Quick start guide

This manual will show users how to install Fastr, configure Fastr, construct and run simple networks, and add tool definitions.

Installation

Installing via pip

You can simply install fastr using pip:

pip install fastr

Installing from source code

To install from source code, use Mercurial via the command-line:

hg clone https://<yourusername>@bitbucket.org/bigr_erasmusmc/fastr  # for http
hg clone ssh://hg@bitbucket.org/bigr_erasmusmc/fastr # for ssh

If you prefer a GUI you can try TortoiseHG (Windows, Linux and Mac OS X) or SourceTree (Windows and Mac OS X). The address of the repository is (given for both http and ssh):

https://<yourusername>@bitbucket.org/bigr_erasmusmc/fastr
ssh://hg@bitbucket.org/bigr_erasmusmc/fastr

To install to your site packages run:

cd fastr/
pip install .

This installs the scripts and packages in the default system folders. For windows this is the python site-packages directory for the fastr python library and Scripts directory for the executable scripts. For Ubuntu this is in the /usr/local/lib/python2.7/dist-packages/ and /usr/local/bin/ respectively.

Note

If you want to develop fastr, you might want to use pip install -e . to get an editable install

Note

You might want to consider installing fastr in a virtualenv

Note

  • On windows python and the Scripts directory are not on the system PATH by default. You can add these by going to System -> Advanced Options -> Environment variables.
  • On mac you need the Xcode Command Line Tools. These can be installed using the command xcode-select --install.

Configuration

Fastr has defaults for all settings so it can be run out of the box to test the examples. However, when you want to create your own Networks, use your own data or use your own Tools, it is required to edit your config file.

Fastr will search for a config file named config.py in the $FASTRHOME and ~/.fastr/ directories. If both config files contain values for a single settings, the version in ~/.fastr/ has priority.

For a sample configuration file and a complete overview of the options in config.py see the Config file section.

Creating a simple network

If Fastr is properly installed and configured, we can start creating networks. Creating a network is very simple:

>>> import fastr

>>> network = fastr.Network()

Now we have an empty network, the next step is to create some nodes and links. Imagine we want to create the following network:

../_images/network1.svg

Creating nodes

We will create the nodes and add them to the network. The easiest way to do this is via the network create_ methods. Let’s create two source nodes, one normal node and one sink:

>>> source1 = network.create_source('Int', id_='source1')
>>> constant1 = network.create_constant('Int', [1, 3, 3, 7], id_='const1')
>>> sink1 = network.create_sink('Int', id_='sink1')
>>> addint = network.create_node('AddInt', id_='addint')

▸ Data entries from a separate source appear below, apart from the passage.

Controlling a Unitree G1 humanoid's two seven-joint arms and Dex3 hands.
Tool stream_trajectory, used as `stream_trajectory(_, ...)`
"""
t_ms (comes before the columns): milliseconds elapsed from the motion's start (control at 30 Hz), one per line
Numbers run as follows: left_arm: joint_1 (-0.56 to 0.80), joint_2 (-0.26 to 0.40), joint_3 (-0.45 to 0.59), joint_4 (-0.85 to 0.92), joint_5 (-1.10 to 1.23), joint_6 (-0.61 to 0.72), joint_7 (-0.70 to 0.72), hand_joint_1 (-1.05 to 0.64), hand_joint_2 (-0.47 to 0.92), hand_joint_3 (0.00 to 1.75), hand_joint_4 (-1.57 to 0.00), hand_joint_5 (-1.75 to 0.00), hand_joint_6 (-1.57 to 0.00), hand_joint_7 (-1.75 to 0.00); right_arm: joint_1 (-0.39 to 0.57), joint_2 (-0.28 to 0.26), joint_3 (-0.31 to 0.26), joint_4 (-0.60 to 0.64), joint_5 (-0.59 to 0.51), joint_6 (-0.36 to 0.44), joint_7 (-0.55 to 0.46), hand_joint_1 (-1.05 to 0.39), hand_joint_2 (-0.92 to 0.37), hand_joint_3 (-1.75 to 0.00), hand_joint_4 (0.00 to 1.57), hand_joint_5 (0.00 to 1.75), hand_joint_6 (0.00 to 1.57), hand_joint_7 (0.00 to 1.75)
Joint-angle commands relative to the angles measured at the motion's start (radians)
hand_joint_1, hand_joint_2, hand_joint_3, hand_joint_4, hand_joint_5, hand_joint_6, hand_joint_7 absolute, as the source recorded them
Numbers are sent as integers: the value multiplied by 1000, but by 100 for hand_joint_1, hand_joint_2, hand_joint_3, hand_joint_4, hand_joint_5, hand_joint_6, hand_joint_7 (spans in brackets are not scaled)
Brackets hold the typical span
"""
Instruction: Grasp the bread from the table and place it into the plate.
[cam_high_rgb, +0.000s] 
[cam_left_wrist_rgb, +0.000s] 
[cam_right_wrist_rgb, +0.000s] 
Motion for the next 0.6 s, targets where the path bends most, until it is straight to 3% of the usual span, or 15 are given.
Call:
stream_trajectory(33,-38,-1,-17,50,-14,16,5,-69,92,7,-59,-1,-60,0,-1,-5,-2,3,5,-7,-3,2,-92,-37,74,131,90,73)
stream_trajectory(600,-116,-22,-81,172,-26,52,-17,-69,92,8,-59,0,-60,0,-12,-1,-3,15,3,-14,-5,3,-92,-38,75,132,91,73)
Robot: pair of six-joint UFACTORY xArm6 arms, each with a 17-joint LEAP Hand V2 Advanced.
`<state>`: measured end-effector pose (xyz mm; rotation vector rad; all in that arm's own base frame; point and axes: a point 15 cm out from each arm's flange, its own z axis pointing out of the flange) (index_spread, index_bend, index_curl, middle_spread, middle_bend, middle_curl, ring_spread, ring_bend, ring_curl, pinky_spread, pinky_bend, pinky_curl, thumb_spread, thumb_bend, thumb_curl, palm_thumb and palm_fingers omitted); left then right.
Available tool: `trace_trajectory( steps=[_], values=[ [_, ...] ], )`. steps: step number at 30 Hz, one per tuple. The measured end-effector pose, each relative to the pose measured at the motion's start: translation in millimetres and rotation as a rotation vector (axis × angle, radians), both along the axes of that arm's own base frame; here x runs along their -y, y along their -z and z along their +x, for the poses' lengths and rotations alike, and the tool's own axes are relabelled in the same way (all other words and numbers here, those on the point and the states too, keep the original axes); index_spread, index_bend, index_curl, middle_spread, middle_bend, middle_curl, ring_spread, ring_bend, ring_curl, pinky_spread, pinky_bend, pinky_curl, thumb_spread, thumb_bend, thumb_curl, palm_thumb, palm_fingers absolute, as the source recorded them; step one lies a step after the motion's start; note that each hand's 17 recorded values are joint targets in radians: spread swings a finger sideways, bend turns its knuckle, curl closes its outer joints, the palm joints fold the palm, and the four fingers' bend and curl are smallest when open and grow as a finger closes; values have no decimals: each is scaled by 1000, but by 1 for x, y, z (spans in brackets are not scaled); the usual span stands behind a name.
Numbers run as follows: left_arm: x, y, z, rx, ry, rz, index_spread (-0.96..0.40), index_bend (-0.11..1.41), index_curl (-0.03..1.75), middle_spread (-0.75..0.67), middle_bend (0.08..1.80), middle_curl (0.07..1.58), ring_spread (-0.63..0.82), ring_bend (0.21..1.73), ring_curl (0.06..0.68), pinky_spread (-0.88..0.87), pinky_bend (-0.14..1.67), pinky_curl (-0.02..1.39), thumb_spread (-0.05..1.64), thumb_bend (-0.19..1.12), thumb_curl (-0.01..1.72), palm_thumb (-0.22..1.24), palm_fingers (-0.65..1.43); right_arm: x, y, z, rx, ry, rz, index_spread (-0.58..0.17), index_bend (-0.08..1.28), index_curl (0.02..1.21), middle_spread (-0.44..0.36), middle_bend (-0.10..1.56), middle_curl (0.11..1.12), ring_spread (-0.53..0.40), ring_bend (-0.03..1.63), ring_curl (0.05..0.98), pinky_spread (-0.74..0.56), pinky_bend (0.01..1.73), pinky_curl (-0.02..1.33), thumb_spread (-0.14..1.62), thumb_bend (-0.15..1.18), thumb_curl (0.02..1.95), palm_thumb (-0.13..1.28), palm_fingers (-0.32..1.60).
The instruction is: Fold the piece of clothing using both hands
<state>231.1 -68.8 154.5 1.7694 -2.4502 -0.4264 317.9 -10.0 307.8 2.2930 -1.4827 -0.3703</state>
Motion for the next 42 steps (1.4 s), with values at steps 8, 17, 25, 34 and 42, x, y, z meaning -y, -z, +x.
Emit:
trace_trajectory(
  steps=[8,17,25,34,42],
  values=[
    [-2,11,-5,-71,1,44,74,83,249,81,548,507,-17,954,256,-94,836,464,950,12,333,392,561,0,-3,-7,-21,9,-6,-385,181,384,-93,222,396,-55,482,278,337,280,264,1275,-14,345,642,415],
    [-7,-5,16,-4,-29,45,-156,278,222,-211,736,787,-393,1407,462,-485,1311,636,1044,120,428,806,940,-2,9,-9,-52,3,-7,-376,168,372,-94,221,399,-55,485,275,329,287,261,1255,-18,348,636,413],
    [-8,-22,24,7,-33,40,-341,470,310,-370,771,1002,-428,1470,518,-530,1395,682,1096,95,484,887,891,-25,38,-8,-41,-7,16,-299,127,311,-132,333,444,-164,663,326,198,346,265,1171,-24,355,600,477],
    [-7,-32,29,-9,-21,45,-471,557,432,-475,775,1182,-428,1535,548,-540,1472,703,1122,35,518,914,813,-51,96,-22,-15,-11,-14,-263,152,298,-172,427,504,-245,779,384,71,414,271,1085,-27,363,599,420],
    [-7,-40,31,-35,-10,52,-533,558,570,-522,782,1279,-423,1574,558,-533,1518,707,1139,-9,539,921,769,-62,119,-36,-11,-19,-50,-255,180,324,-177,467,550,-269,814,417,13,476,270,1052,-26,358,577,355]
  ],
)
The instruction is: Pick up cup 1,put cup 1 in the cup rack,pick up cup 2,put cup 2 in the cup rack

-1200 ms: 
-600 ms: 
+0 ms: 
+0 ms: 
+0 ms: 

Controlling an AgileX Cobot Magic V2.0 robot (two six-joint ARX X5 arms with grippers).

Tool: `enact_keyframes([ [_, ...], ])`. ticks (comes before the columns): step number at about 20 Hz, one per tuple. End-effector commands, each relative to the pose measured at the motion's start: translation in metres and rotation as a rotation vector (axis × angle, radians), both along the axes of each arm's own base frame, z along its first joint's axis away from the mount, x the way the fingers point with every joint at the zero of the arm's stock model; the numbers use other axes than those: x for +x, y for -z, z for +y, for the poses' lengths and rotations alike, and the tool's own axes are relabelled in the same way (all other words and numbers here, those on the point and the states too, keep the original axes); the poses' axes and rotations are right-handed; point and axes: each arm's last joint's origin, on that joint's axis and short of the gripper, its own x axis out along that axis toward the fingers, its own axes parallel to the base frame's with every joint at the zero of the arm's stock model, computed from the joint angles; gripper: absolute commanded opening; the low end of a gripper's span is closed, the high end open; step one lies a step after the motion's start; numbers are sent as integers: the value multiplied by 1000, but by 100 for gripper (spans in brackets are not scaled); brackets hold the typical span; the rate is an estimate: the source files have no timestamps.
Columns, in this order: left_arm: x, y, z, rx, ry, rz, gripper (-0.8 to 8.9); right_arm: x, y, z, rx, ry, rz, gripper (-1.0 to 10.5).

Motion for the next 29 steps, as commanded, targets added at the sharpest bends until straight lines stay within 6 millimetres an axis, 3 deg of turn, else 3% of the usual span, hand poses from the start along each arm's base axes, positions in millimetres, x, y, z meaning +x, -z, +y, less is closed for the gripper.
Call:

The functions Network.create_source, Network.create_constant, Network.create_source and Network.create_source are shortcut functions for calling the SourceNode, ConstantNode, SinkNode and Node constructors and adding them to the network. A SourceNode and SinkNode only require the datatype to be specified. A ConstantNode requires both the datatype and the data to be set on creation. A Node requires a Tool template to be instantiated from. The id_ option is optional for all three, but makes it easier to identify the nodes and read the logs.

There is an easier way to add a constant to an input, by using a shortcut method. If you assign a list or tuple to an item in the input list, it will automatically create a ConstantNode and a Link between the contant and the input:

>>> addint.inputs['right_hand'] = [1, 3, 3, 7]

The created constant would have the id addint__right_hand__const as it automatically names the new constant $nodeid__$inputid__const.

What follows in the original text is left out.